API reference / Speech to text

Speech to text

GRONINGEN · NL

Transcribe audio with speaker diarization. Identify who said what in interviews, meetings, and conversations.

Speech to text

Speaker diarization: This endpoint transcribes audio AND identifies who said what. For simple transcription without speaker labels, this is still the endpoint to use.

POST /v1/audio/diarize

Request body

Parameter Type Description
model string Transcription model. Use whisperx. Required
file file Audio file to transcribe. MP3, WAV, FLAC supported. Required
language string Language code (e.g., nl, en). Auto-detected if not specified.

Example request

The diarization endpoint is not part of the OpenAI SDK, so use a direct HTTP request.

import os
import requests

response = requests.post(
    "https://router.appelon.ai/v1/audio/diarize",
    headers={"Authorization": f"Bearer {os.environ['APPELON_API_KEY']}"},
    files={"file": open("interview.mp3", "rb")},
    data={"model": "whisperx", "language": "nl"}
)

result = response.json()
print(result["text"])

Response with speaker labels

WhisperX provides speaker diarization: it identifies different speakers in the audio.

{
  "text": "Welkom bij dit interview.
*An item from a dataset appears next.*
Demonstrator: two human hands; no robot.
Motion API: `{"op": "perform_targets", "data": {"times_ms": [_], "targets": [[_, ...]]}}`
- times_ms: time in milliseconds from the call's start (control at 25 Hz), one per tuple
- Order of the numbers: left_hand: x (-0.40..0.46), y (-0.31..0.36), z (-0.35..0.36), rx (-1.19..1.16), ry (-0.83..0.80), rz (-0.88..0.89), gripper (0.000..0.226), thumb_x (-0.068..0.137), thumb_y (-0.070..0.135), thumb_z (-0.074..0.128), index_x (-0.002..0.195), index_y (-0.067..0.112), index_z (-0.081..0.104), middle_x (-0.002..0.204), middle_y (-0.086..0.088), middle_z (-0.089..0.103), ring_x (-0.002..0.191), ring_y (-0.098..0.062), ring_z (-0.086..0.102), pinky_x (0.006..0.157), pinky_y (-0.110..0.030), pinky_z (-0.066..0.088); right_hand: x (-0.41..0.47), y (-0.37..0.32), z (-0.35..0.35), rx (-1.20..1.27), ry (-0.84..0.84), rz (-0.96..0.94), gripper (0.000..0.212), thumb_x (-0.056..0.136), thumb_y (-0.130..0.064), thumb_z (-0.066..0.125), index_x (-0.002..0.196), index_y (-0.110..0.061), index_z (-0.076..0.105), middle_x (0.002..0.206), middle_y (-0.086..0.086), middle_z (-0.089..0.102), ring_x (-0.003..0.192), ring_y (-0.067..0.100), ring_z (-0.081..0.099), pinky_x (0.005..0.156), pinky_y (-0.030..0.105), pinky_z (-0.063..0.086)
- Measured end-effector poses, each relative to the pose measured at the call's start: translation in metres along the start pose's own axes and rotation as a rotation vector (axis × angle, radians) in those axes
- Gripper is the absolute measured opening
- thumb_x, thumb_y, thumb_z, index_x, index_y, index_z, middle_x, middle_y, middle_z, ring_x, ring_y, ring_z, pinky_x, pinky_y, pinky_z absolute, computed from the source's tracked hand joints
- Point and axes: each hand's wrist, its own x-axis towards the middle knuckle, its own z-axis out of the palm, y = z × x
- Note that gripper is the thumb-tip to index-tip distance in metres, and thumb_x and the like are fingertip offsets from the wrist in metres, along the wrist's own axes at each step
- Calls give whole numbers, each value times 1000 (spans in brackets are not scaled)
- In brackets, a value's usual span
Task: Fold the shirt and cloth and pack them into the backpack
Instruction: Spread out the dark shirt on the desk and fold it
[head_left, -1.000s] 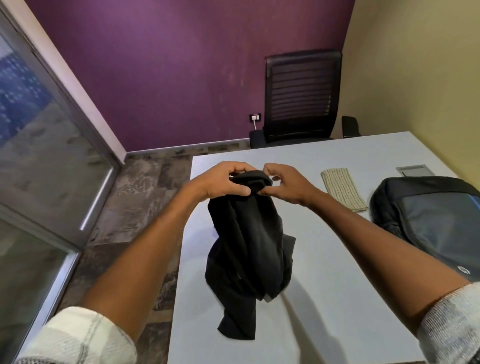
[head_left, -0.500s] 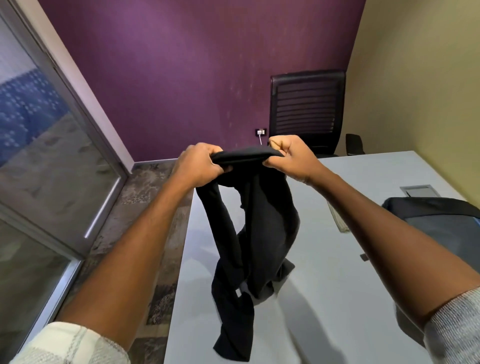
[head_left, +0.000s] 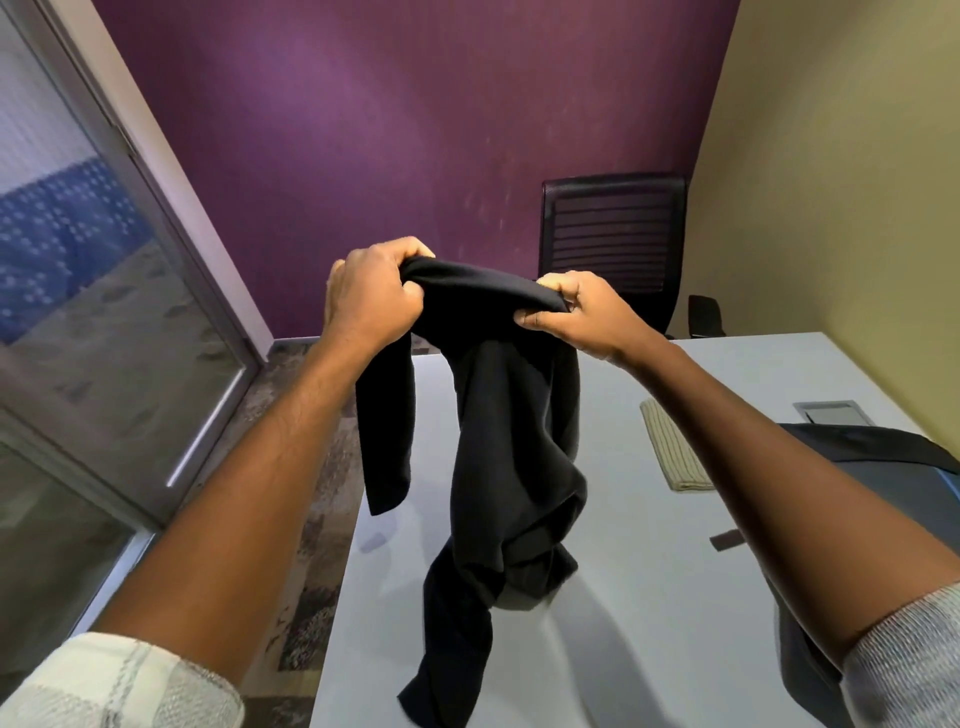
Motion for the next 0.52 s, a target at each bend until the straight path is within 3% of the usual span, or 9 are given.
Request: {"op": "perform_targets", "data": {"times_ms": [160, 440, 520], "targets": [[15, 12, -4, -5, 156, 1, 44, 70, 2, 47, 99, 29, 67, 78, 11, 63, 82, -20, 59, 96, -38, 38, -6, 1, -12, 109, -85, 81, 35, 76, -24, 76, 105, -7, 66, 100, 15, 71, 96, 30, 70, 90, 53, 56], [32, 22, -10, -48, 207, -69, 49, 68, 3, 45, 101, 30, 68, 81, 13, 61, 89, -24, 63, 99, -43, 46, -39, 34, -12, -58, -167, 195, 43, 69, -48, 79, 89, -11, 69, 83, 10, 71, 78, 28, 69, 76, 44, 57], [37, 18, -11, -80, 223, -110, 52, 66, 4, 42, 102, 30, 68, 84, 7, 67, 91, -26, 64, 99, -44, 48, -49, 46, -7, -132, -157, 217, 30, 75, -38, 75, 93, -15, 67, 87, 9, 70, 82, 29, 67, 75, 43, 56]]}}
Dank je wel voor de uitnodiging.",
  "segments": [
    {
      "start": 0.0,
      "end": 2.5,
      "text": "Welkom bij dit interview.",
      "speaker": "SPEAKER_00"
    },
    {
      "start": 2.8,
      "end": 5.1,
      "text": "Dank je wel voor de uitnodiging.",
      "speaker": "SPEAKER_01"
    }
  ]
}

Supported formats

  • MP3
  • WAV
  • FLAC
  • M4A
  • OGG

Language support

WhisperX supports 90+ languages including Dutch, English, German, French, Spanish, and more. Language is auto-detected, but specifying it improves accuracy.